Она покачала головой, позволила поцеловать себя, а после ответного поцелуя ее мысли приняли новое направление.
-- Скажи мне, милый, раз ты такой ученый, отчего это женщины так охотно и так часто впадают в грех? Если не знаешь (ведь об этом наверняка ничего не написано в твоих книгах), то я расскажу тебе о себе самой. Я грешу, потому что у меня есть на это три важных основания. Во-первых, потому что это остается скрытым от света и никто не может вмешаться в мои дела. Во-вторых, потому что Бог милосерден и, как говорит мой духовник, дает грешникам время покаяться и обратиться. В третьих, потому что так поступают все женщины, но это ты, наверное, знаешь получше меня, так ведь?
С церковной башни донеслись удары колокола. Вальдштейн сосчитал их -вышло двенадцать. И только прогудел последний удар, как откуда-то издалека послышалось приглушенное тявканье и визг собаки. Сперва Вальдштейн не обратил на эти звуки внимания -- такими тихими были они, что он едва уловил их. Но потом к ним присоединилось блеяние козы, и вдруг -- да уж не снится ли ему это?! Может быть, ему только почудился это плачевный петушиный вопль? Нет, сомнений быть не могло. Это был Иеремия, оплакивавший грехи всего мира.
Еще мгновение Вальдштейн лежал, словно приходя в себя после удара по голове, а потом понял все. Теперь-то он знал, где находится и кто лежит рядом с ним.

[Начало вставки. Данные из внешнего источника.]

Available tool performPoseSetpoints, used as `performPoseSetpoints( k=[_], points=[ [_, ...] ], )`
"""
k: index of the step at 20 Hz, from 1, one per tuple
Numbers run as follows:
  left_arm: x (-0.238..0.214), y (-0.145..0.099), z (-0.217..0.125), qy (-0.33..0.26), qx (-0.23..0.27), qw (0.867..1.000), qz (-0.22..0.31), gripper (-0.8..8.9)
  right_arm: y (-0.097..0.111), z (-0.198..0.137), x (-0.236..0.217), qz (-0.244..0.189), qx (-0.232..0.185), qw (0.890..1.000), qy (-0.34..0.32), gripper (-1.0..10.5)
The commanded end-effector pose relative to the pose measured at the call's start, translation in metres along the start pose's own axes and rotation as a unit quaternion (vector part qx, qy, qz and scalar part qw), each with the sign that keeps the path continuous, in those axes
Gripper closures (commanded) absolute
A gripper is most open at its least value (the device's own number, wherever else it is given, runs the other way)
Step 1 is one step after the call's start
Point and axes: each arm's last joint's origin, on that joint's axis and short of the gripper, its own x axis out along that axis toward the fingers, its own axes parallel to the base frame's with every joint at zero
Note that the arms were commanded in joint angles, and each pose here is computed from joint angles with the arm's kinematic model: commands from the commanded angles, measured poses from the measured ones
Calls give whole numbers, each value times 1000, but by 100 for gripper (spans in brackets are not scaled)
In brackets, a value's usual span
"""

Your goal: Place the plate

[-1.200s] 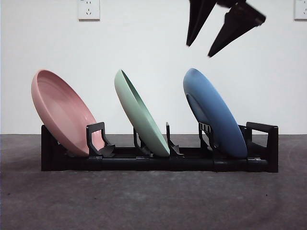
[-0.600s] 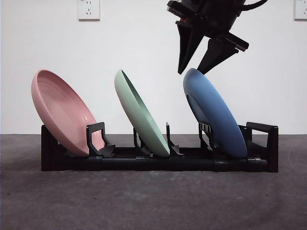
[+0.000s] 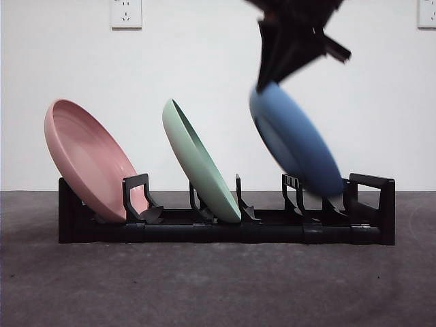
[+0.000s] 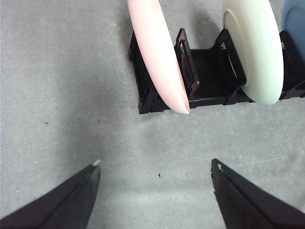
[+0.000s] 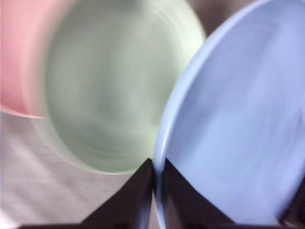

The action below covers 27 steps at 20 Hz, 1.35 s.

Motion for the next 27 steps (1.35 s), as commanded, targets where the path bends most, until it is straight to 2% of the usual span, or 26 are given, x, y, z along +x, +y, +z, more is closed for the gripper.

-- Двенадцать часов, -- задумчиво констатировала его дама. -- Милый, тебе пора поспать. Вставать чуть свет, а тебе еще предстоит дальняя дорога.
Но она так и не дала ему уснуть, а продолжала болтать:
-- Всего ехать шесть миль. На пятой миле ты еще будешь думать обо мне. На четвертой миле ты забудешь меня. На третьей тебе станет невтерпеж: Эй, кучер, гони! И кучер щелкнет кнутом, и гуси метнутся с дороги, крича и вытягивая шеи. Вот уже две мили осталось! Еще миля -- и ты у ворот Нового Града Праги.
Как доедешь до ворот -- Бык там каменный встает. Раз, два, му-у -Вот подобен ты кому!
-- Замолчи, Лукреция! -- сказал молодой Вальдштейн. -- Брось свои выдумки! Не будет у меня длинной дороги и не поеду я через новоградские ворота...
Она подняла голову и уставилась на Вальдштейна испуганными глазами. Но все-таки еще попыталась прикрыть свое смятение легким смешком.
-- Как ты меня назвал? Какое еще имя ты для меня выдумал? То я была патроном, а теперь -- как ты сказал?
-- А, перестань! -- усмехнулся Вальдштейн. -- С самого первого мгновения я знал, кто ты. Извини, Лукреция, но у меня нет охоты еще раз трястись два часа в твоей карете. Я лучше пробегу по парку, перепрыгну через ограду и буду дома!